= Activity =
Reproduce exactly the line with "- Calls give" and the lines after it. Stop at the last line of the data and include nothing else.

────────────────

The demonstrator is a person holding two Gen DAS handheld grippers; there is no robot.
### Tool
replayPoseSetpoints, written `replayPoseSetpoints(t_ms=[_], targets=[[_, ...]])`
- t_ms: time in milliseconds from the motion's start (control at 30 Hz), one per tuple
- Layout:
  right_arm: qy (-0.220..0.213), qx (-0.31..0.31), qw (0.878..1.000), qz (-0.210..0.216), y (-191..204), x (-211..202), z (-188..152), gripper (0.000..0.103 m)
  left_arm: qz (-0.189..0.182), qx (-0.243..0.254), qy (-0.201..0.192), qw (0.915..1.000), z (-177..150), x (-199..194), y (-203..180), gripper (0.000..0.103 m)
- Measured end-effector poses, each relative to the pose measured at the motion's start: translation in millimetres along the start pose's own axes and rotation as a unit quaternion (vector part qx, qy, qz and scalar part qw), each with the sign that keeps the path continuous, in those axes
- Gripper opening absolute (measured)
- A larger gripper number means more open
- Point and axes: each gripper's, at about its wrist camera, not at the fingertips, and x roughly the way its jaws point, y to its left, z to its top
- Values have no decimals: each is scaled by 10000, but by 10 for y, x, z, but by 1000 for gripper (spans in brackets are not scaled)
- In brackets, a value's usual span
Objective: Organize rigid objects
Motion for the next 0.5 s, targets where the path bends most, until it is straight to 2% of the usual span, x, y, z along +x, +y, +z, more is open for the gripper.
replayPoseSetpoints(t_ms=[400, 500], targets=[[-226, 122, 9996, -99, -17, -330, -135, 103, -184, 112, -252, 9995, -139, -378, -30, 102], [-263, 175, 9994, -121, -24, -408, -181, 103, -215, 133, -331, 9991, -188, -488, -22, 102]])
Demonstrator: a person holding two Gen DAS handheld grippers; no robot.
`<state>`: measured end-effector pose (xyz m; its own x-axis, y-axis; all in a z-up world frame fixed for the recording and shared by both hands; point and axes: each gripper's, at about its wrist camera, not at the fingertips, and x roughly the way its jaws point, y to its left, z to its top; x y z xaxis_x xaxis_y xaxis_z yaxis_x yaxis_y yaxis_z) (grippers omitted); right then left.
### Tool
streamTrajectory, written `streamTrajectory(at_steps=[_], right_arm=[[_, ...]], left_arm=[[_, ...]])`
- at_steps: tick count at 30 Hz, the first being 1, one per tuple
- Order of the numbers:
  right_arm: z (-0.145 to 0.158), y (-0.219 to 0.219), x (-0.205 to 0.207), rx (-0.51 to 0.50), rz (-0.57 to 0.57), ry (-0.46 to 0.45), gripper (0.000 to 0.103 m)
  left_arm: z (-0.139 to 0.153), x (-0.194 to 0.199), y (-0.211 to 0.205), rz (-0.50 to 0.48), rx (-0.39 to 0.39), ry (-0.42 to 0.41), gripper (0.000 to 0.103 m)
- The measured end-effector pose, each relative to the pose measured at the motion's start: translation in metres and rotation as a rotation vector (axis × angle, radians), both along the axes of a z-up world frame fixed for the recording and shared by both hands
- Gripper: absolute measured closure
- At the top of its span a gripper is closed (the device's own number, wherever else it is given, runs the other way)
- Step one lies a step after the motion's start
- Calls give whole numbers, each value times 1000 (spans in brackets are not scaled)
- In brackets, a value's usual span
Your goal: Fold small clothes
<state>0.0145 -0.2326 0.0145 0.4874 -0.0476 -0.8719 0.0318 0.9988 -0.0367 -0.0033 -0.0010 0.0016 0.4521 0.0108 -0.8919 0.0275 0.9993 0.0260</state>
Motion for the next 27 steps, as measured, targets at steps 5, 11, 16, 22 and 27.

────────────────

= Result below =
- Calls give whole numbers, each value times 1000 (spans in brackets are not scaled)
- In brackets, a value's usual span
Your goal: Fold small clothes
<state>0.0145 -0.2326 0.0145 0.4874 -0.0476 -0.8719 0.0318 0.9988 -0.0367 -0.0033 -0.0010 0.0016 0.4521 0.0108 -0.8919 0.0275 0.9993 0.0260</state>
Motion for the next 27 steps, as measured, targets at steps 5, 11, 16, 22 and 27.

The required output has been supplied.